Segment Start: PROVIDED DATA

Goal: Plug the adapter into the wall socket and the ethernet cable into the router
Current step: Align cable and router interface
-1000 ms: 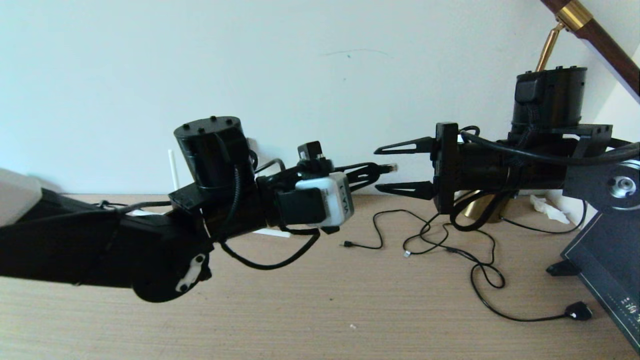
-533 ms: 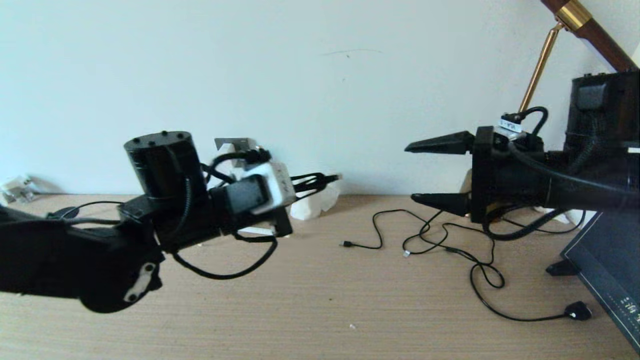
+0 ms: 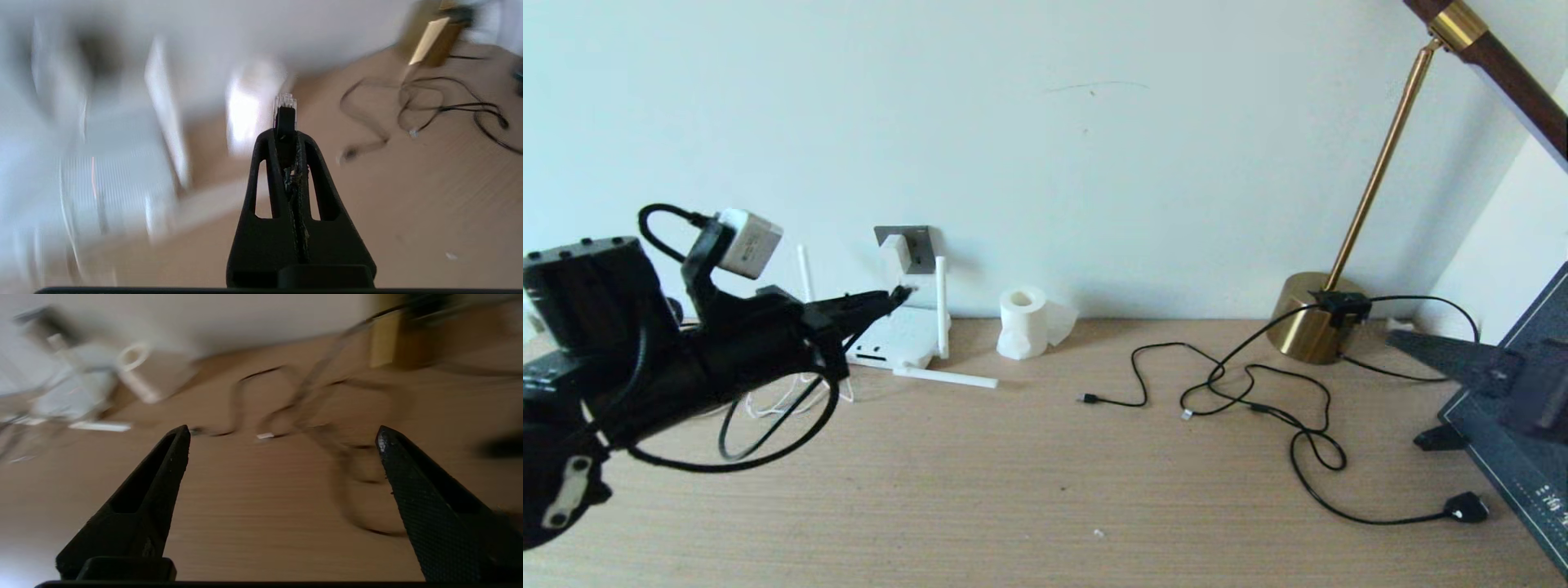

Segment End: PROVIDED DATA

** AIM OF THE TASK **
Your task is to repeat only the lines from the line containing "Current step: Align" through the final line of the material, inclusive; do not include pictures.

** ANSWER SPACE **
Current step: Align cable and router interface
-1000 ms: 
-533 ms: 
+0 ms: 

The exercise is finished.